[WHAT THE TASK REQUIRES]: What do the lines from the top of the data through the line with "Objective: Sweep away" say? Quote them exactly and include both ends.
.....
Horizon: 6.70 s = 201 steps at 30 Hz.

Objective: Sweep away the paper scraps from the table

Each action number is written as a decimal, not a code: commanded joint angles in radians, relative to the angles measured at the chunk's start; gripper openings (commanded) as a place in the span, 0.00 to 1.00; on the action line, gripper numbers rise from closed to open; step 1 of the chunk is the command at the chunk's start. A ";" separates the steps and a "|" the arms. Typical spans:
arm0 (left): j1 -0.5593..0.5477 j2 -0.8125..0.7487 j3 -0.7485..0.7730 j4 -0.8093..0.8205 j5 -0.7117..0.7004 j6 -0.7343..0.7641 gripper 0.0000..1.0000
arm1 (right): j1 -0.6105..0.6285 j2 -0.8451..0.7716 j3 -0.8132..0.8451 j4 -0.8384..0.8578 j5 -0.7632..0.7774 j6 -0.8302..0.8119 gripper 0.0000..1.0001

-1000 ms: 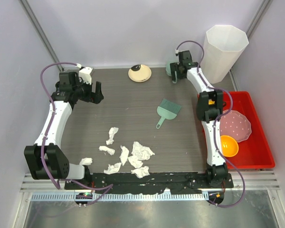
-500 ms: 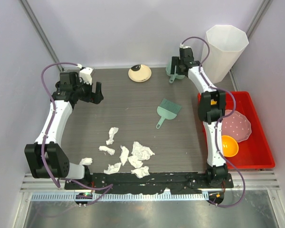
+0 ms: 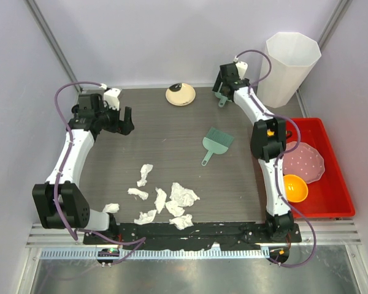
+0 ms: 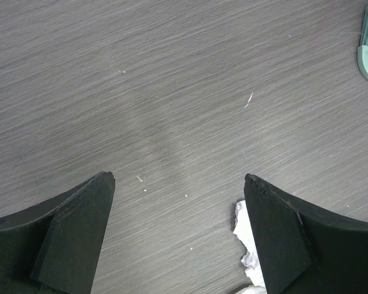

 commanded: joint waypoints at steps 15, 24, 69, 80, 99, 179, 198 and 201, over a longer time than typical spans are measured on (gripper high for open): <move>-0.002 -0.015 -0.005 0.025 0.029 0.032 0.90 | 0.028 0.158 0.168 -0.074 0.090 -0.010 0.70; -0.003 -0.030 0.000 0.014 0.029 0.033 0.90 | 0.017 0.082 0.097 -0.049 0.036 0.019 0.14; -0.002 -0.109 -0.034 -0.005 0.031 0.067 0.91 | 0.634 -0.373 -0.799 0.537 0.087 0.256 0.62; -0.003 -0.095 -0.013 -0.012 0.031 0.064 0.91 | 0.648 -0.636 -0.777 0.502 -0.091 -0.222 0.88; -0.005 -0.075 0.035 -0.035 0.037 0.006 0.91 | -0.178 -0.370 0.199 -0.237 -0.496 -0.846 0.97; -0.003 -0.112 0.023 -0.057 0.054 0.021 0.91 | 0.181 -0.327 0.037 -0.351 -0.821 -0.807 0.01; -0.003 -0.110 0.027 -0.054 0.060 0.018 0.91 | 0.281 -0.443 -0.144 -0.373 -0.758 -0.768 0.01; -0.005 -0.113 0.029 -0.055 0.060 0.016 0.91 | 0.281 -0.434 -0.130 -0.330 -0.763 -0.777 0.01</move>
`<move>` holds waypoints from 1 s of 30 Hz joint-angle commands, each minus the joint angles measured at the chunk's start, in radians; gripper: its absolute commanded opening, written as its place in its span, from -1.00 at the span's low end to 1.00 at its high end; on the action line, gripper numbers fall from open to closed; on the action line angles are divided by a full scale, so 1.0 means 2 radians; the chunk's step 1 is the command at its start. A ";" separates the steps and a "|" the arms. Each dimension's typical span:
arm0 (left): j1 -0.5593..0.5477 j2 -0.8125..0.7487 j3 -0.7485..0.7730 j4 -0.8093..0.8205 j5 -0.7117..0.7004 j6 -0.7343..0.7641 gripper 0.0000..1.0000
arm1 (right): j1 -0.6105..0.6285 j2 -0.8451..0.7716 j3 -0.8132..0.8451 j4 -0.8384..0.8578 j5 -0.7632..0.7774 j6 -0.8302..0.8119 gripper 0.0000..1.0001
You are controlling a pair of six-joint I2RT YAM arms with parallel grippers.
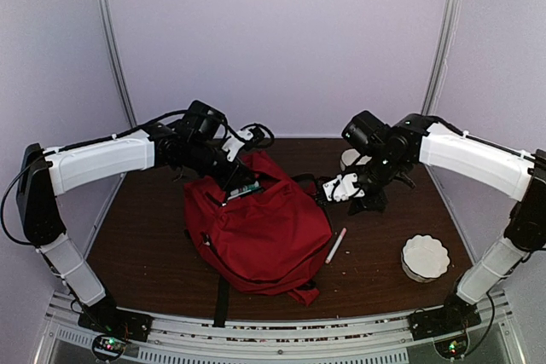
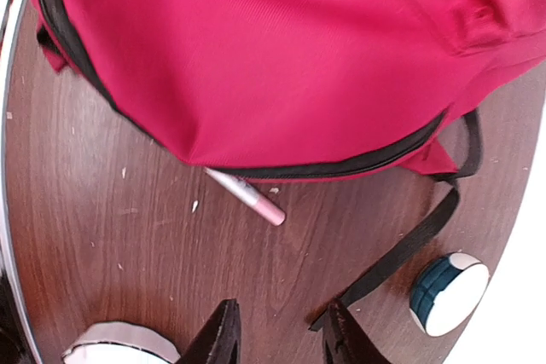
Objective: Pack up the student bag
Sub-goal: Pick up the pen from the center of the board.
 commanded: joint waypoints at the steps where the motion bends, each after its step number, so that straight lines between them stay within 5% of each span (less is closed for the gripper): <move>1: -0.009 -0.005 0.021 0.012 0.026 0.001 -1.00 | -0.005 0.023 -0.024 -0.018 0.035 -0.080 -0.38; 13: -0.009 -0.006 0.019 0.012 0.019 0.004 -1.00 | 0.005 0.089 -0.083 0.085 0.080 -0.146 -0.51; 30: -0.009 0.001 0.019 0.010 0.018 0.005 -1.00 | 0.036 0.171 -0.057 0.082 0.095 -0.177 -0.43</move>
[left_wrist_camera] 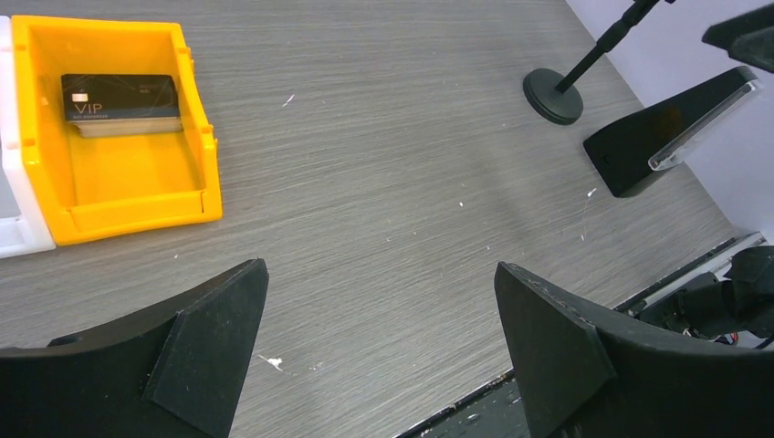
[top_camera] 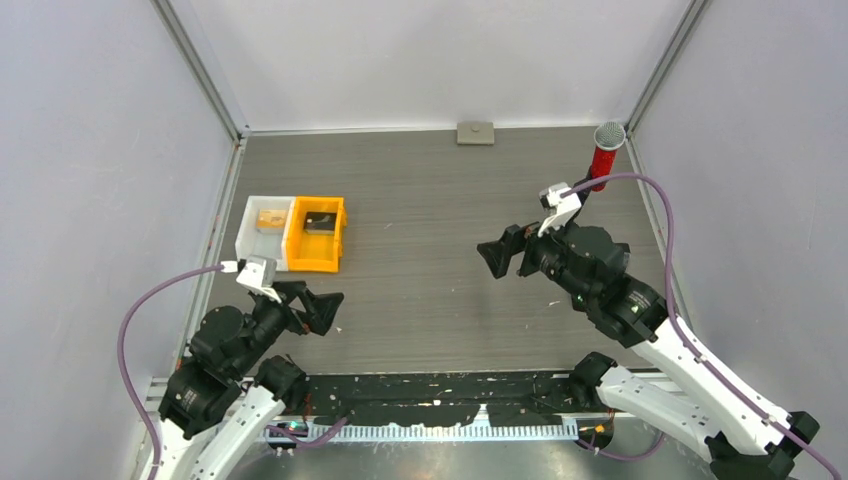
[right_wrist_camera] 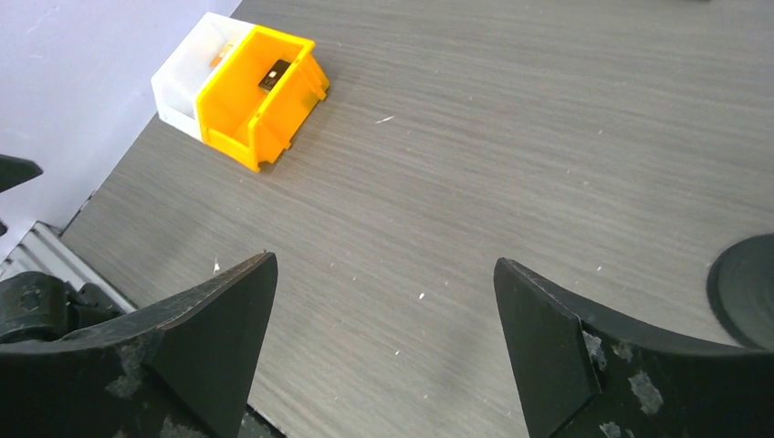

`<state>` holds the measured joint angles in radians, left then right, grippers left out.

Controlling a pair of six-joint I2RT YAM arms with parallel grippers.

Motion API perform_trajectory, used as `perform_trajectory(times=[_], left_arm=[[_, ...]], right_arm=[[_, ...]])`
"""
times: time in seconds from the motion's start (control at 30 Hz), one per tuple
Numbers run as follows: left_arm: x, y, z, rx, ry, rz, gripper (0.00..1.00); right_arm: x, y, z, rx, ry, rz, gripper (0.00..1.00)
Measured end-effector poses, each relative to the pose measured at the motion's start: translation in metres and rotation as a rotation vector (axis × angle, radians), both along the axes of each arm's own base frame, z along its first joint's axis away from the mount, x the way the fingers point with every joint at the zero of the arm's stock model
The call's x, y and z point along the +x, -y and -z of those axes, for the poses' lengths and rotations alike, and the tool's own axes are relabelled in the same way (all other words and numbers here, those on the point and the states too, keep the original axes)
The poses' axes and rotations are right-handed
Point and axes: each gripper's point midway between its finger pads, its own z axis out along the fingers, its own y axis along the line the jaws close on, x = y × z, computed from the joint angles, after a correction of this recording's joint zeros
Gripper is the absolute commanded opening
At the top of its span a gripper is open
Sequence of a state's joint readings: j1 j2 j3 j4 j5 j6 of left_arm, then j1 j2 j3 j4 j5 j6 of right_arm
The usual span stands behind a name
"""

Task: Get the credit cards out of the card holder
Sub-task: Pick up the card holder from the corner of the board.

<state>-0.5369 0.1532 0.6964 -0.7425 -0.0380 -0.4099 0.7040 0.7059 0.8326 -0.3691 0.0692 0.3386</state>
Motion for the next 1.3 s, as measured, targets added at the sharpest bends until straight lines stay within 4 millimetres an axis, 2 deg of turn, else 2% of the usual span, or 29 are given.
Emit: perform_trajectory(times=[0.17, 0.3, 0.43, 0.53, 0.6, 0.73, 0.87, 0.97, 1.13, 1.3], left_arm=[[-0.002, 0.001, -0.001, -0.01, 0.011, 0.013, 0.99], [-0.005, 0.003, -0.003, -0.019, 0.02, 0.028, 0.99], [-0.009, 0.004, -0.006, -0.036, 0.044, 0.045, 0.99], [-0.012, 0.004, -0.008, -0.045, 0.056, 0.056, 0.99], [-0.013, 0.004, -0.009, -0.048, 0.062, 0.058, 0.99], [-0.013, 0.004, -0.011, -0.054, 0.073, 0.058, 0.99], [-0.013, 0.004, -0.013, -0.058, 0.084, 0.058, 0.99], [-0.012, 0.004, -0.012, -0.058, 0.087, 0.057, 0.99], [-0.012, 0.004, -0.012, -0.057, 0.085, 0.058, 0.99], [-0.01, 0.001, -0.01, -0.051, 0.082, 0.033, 0.99]], right_arm=[[0.033, -0.005, -0.004, -0.095, 0.073, 0.049, 1.0], [0.08, -0.01, 0.004, -0.273, 0.145, 0.121, 0.97], [0.136, -0.02, 0.025, -0.514, 0.206, 0.17, 0.91], [0.176, -0.031, 0.046, -0.708, 0.261, 0.178, 0.84], [0.202, -0.037, 0.067, -0.849, 0.29, 0.17, 0.82], [0.242, -0.044, 0.113, -1.102, 0.327, 0.127, 0.8], [0.276, -0.048, 0.152, -1.27, 0.36, 0.082, 0.79], [0.311, -0.047, 0.17, -1.364, 0.392, 0.079, 0.78], [0.368, -0.033, 0.172, -1.431, 0.432, 0.135, 0.77], [0.409, -0.011, 0.178, -1.489, 0.46, 0.152, 0.77]])
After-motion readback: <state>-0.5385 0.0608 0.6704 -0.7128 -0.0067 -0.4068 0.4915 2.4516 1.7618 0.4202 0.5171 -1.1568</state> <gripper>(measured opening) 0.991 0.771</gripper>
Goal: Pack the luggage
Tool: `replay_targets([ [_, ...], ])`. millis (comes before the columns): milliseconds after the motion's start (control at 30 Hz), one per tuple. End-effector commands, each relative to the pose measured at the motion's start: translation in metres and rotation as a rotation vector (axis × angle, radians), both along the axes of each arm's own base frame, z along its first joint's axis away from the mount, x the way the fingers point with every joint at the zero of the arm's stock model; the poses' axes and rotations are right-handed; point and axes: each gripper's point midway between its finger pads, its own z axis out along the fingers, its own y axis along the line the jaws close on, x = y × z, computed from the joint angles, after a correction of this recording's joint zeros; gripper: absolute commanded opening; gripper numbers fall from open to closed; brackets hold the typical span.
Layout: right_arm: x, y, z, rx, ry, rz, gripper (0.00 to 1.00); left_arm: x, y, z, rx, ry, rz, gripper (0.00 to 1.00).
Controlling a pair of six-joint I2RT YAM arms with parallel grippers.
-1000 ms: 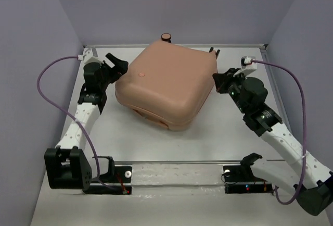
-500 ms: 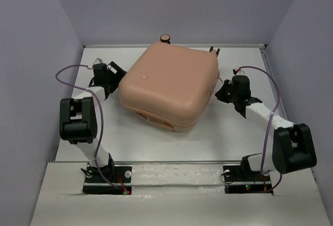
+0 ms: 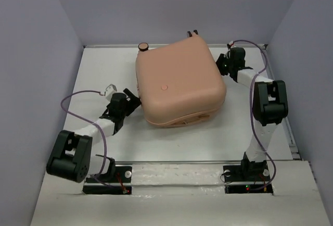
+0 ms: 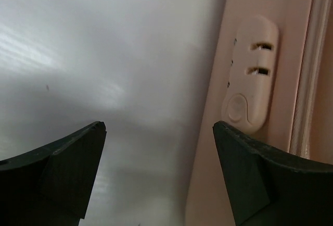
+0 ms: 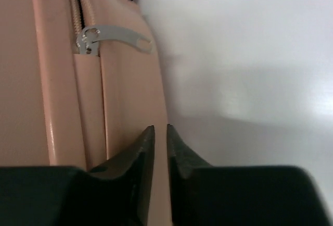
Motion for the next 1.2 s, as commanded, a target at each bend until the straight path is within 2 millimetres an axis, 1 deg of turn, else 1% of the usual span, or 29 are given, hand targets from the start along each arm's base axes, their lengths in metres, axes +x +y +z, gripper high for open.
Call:
replay_targets([
  [0, -0.015, 0.128, 0.099, 0.239, -0.123, 0.471, 0.38, -0.057, -0.090, 0.028, -0.154, -0.086, -0.351, 0.97],
  [33, -0.010, 0.127, 0.101, 0.229, -0.129, 0.462, 0.45, -0.058, -0.087, 0.032, -0.150, -0.098, -0.341, 0.97],
  [100, -0.008, 0.122, 0.101, 0.204, -0.105, 0.428, 0.56, -0.057, -0.072, 0.051, -0.105, -0.157, -0.296, 0.98],
  [133, -0.001, 0.110, 0.103, 0.177, -0.116, 0.375, 0.63, -0.050, -0.069, 0.070, -0.089, -0.197, -0.280, 0.98],
  [200, -0.002, 0.098, 0.112, 0.156, -0.136, 0.340, 0.67, -0.046, -0.054, 0.096, -0.019, -0.248, -0.243, 0.99],
  [233, 0.001, 0.087, 0.115, 0.138, -0.143, 0.305, 0.72, -0.038, -0.053, 0.128, -0.012, -0.309, -0.233, 0.99],
  [267, 0.000, 0.077, 0.115, 0.117, -0.140, 0.280, 0.76, -0.036, -0.040, 0.141, 0.020, -0.312, -0.201, 0.99],
  [300, -0.003, 0.073, 0.127, 0.088, -0.172, 0.275, 0.79, -0.032, -0.030, 0.156, 0.057, -0.339, -0.186, 0.99],
  [333, -0.003, 0.064, 0.130, 0.067, -0.181, 0.250, 0.82, -0.028, -0.025, 0.193, 0.057, -0.411, -0.176, 0.99],
  [367, -0.006, 0.062, 0.134, 0.058, -0.184, 0.250, 0.84, -0.025, -0.017, 0.208, 0.067, -0.429, -0.168, 0.99],
  [400, -0.007, 0.055, 0.137, 0.049, -0.192, 0.242, 0.84, -0.017, 0.008, 0.221, 0.080, -0.445, -0.108, 0.99],
  [433, -0.007, 0.049, 0.143, 0.045, -0.203, 0.231, 0.85, -0.013, 0.017, 0.236, 0.078, -0.467, -0.102, 0.99],
  [467, -0.010, 0.043, 0.149, 0.038, -0.214, 0.217, 0.87, -0.010, 0.015, 0.262, 0.054, -0.509, -0.143, 0.99],
  [500, -0.015, 0.040, 0.154, 0.024, -0.227, 0.209, 0.88, 0.001, 0.027, 0.275, 0.054, -0.516, -0.121, 0.99],
  [533, -0.014, 0.038, 0.153, 0.016, -0.228, 0.206, 0.88, 0.002, 0.034, 0.283, 0.059, -0.532, -0.100, 0.99],
  [600, -0.023, 0.035, 0.161, -0.001, -0.249, 0.200, 0.91, 0.025, 0.031, 0.267, 0.014, -0.474, -0.130, 0.99],
  [633, -0.027, 0.034, 0.160, -0.005, -0.245, 0.196, 0.91, 0.044, 0.029, 0.254, -0.020, -0.448, -0.159, 0.99],
  [667, -0.034, 0.033, 0.169, -0.002, -0.262, 0.197, 0.93, 0.052, 0.026, 0.248, -0.059, -0.429, -0.167, 0.99],
  [700, -0.038, 0.033, 0.172, 0.001, -0.266, 0.199, 0.93, 0.063, 0.027, 0.239, -0.082, -0.401, -0.175, 0.99],
  [733, -0.045, 0.035, 0.174, 0.011, -0.269, 0.216, 0.94, 0.074, 0.035, 0.240, -0.103, -0.398, -0.167, 0.99],
  [767, -0.056, 0.036, 0.174, 0.016, -0.269, 0.225, 0.95, 0.089, 0.027, 0.224, -0.153, -0.361, -0.215, 0.99],
  [800, -0.063, 0.036, 0.174, 0.025, -0.269, 0.231, 0.95, 0.097, 0.026, 0.218, -0.166, -0.343, -0.224, 0.99],
  [833, -0.070, 0.037, 0.172, 0.031, -0.273, 0.237, 0.95, 0.106, 0.024, 0.225, -0.171, -0.358, -0.233, 0.99],
  [867, -0.083, 0.037, 0.171, 0.040, -0.292, 0.244, 0.95, 0.116, 0.020, 0.215, -0.203, -0.336, -0.257, 0.99],
  [933, -0.094, 0.037, 0.167, 0.048, -0.299, 0.253, 0.95, 0.127, 0.017, 0.210, -0.230, -0.323, -0.275, 0.99],
  [1000, -0.103, 0.040, 0.165, 0.063, -0.309, 0.276, 0.95, 0.141, 0.014, 0.198, -0.256, -0.295, -0.279, 0.99],
  [1033, -0.114, 0.042, 0.159, 0.077, -0.296, 0.293, 0.96, 0.148, 0.013, 0.191, -0.280, -0.288, -0.274, 0.99],
  [1133, -0.124, 0.042, 0.152, 0.087, -0.307, 0.296, 0.96, 0.156, 0.007, 0.182, -0.349, -0.274, -0.284, 0.99],
  [1167, -0.126, 0.042, 0.152, 0.089, -0.312, 0.298, 0.96, 0.162, 0.006, 0.175, -0.363, -0.271, -0.281, 0.99],
])
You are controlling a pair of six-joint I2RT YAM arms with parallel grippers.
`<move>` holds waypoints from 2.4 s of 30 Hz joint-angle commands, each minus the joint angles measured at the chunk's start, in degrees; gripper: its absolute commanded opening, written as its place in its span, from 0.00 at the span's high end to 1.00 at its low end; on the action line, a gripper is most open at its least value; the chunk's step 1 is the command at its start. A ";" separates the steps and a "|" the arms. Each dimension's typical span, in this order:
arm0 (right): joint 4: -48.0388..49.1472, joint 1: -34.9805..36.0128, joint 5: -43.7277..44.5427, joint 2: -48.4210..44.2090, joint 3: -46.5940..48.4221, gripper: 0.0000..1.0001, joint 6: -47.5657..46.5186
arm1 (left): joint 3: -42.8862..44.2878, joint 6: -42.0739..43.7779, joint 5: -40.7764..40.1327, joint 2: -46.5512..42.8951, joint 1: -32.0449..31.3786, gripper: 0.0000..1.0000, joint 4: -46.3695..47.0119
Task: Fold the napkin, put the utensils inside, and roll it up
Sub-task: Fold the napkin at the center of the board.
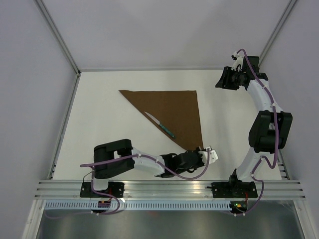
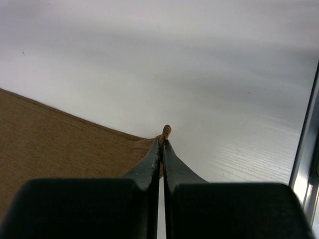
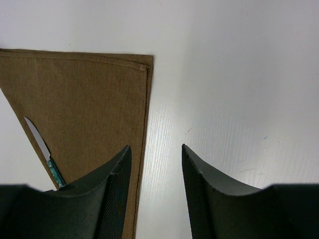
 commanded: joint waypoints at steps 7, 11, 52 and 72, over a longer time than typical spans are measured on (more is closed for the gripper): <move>0.13 -0.26 -0.54 -0.42 1.25 0.50 0.64 | -3.69 -14.58 3.06 -6.32 10.16 0.98 3.06; -0.23 -0.18 -0.71 -0.33 1.42 0.50 0.46 | -5.98 -18.89 1.49 -9.13 14.65 0.98 2.97; -1.72 4.92 2.19 1.43 2.48 0.50 -1.65 | -9.41 -35.59 4.20 -16.00 47.00 0.98 -10.57; -1.81 5.62 2.71 2.13 1.86 0.49 -2.35 | -8.89 -37.17 4.55 -13.63 49.73 0.98 -12.32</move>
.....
[SOLUTION]:
Horizon: 6.70 s = 201 steps at 30 Hz.

Objective: Sweep away the paper scraps from the table

No additional response is required.